Il convient d’ajouter que le phénomène empathique est amplifié lorsque les individus appartiennent à un même groupe social ou se reconnaissent dans une proximité relationnelle. Il est également modulé selon les jugements moraux que l’on porte sur autrui.

Altruisme et empathie : essentiels à la survie, facteurs d’évolution et de développement social.

Contrairement à ce que l’on pourrait penser et à ce qu’affirmait la pensée économique des 17ème et 18ème siècles, les comportements altruistes sont une aptitude naturelle et instinctive, préprogrammée chez les espèces sociales. Ajoutons par ailleurs que chez l’humain les comportements altruistes activent parfois les circuits physiologiques et neuronaux de la récompense, mais pas systématiquement. Ce qui permet aux scientifiques d’affirmer qu’il existe un altruisme totalement dénué d’intérêt personnel.
Ajoutons que l'observation des autres espèces animales met en évidence la progression de l'aptitude empathique au cours de l'évolution.

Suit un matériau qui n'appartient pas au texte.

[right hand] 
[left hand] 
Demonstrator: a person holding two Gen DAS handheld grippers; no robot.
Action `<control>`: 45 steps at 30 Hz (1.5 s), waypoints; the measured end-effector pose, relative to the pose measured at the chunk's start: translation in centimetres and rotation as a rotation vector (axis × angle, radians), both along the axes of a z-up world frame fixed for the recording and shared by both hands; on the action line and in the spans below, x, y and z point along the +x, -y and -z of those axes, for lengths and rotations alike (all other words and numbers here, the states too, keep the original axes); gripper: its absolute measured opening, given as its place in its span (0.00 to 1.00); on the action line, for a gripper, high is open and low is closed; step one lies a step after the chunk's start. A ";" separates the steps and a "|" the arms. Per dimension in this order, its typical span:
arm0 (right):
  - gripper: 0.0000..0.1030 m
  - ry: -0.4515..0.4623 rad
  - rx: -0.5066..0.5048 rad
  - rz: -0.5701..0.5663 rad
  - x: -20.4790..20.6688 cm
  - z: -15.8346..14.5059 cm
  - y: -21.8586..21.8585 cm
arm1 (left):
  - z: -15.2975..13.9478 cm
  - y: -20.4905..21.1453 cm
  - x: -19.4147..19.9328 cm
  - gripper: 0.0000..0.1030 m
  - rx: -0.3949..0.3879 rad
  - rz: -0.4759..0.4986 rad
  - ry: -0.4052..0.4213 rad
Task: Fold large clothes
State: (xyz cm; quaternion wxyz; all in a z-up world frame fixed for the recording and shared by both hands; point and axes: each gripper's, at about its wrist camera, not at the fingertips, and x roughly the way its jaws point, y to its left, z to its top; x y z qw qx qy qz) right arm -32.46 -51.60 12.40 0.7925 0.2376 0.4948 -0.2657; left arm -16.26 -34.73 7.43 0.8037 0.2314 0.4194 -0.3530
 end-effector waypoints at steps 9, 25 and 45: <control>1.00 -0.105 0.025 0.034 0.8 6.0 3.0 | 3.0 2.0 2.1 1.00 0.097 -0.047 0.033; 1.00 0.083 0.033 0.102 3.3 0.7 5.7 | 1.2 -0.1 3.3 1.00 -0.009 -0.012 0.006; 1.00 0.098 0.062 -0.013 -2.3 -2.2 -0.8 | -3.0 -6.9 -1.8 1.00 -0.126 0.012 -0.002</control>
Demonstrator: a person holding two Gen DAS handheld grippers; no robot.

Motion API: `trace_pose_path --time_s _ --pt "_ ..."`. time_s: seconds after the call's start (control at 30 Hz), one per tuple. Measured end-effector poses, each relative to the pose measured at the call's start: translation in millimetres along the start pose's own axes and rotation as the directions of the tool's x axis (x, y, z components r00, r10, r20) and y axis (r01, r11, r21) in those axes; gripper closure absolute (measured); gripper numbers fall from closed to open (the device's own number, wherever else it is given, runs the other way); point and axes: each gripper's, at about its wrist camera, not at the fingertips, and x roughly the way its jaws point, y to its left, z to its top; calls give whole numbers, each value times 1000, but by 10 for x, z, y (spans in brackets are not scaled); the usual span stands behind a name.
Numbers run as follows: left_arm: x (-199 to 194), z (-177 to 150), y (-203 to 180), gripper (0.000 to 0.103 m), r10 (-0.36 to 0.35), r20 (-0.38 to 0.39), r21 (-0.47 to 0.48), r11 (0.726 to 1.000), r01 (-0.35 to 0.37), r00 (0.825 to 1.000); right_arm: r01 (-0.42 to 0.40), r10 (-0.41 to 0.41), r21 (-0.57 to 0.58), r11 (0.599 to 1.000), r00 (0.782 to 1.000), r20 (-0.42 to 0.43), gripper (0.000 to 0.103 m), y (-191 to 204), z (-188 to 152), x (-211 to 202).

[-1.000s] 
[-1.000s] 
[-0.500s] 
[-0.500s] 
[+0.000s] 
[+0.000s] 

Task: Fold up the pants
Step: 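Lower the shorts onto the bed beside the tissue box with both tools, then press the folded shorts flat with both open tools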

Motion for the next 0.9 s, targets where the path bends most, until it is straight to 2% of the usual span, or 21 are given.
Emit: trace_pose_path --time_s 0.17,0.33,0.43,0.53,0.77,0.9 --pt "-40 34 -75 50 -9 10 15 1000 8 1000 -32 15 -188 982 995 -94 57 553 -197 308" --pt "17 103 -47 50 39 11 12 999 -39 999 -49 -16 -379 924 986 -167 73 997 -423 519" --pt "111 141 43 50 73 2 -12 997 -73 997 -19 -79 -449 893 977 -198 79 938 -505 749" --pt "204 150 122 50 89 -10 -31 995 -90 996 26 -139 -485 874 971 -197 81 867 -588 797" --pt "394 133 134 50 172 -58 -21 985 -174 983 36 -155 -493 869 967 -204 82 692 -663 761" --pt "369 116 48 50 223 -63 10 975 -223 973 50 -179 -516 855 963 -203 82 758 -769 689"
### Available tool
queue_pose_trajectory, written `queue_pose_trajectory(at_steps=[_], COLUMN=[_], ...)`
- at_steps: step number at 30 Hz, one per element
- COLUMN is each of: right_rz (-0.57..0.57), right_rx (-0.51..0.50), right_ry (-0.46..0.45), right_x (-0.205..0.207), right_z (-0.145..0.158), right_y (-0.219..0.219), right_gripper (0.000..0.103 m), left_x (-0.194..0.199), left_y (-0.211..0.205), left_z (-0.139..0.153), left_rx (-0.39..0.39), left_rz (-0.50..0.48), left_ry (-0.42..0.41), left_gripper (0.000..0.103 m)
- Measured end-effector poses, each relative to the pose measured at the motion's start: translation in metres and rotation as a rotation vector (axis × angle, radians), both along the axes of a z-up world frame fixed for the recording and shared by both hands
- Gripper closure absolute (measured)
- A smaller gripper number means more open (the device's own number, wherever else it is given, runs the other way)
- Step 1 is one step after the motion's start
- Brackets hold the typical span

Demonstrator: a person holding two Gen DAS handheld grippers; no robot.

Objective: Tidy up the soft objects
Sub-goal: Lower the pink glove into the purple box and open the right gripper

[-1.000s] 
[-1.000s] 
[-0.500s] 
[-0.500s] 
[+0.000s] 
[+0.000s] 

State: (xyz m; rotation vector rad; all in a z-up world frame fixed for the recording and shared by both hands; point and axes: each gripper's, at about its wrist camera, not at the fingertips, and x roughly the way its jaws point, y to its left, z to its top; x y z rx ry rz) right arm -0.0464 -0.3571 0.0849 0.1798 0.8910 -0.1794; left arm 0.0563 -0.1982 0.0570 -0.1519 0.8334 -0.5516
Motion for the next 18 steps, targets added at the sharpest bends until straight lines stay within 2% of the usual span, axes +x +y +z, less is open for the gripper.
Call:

Ainsi, la coopération et l’empathie constituent ce que l’on appelle « un avantage adaptatif » tout aussi déterminant pour la survie que la compétition, dans la mesure où elles maintiennent l’équilibre homéostatique individuel et collectif. En effet, la sensibilité à l’émotion des autres génère une inhibition des comportements agressifs, un arrêt des actions contribuant à la détresse d’autrui, et favorise l’adoption de comportements prosociaux d’apaisement, de protection, d’entraide et d’instauration d’un bien-être. C’est ce qui a permis que l’empathie soit sélectionnée dans l’évolution et soit un facteur de survie déterminant pour l’espère humaine. Concrètement, il était plus sûr et plus efficace pour l’Homme de chasser et d’habiter en groupe que seul.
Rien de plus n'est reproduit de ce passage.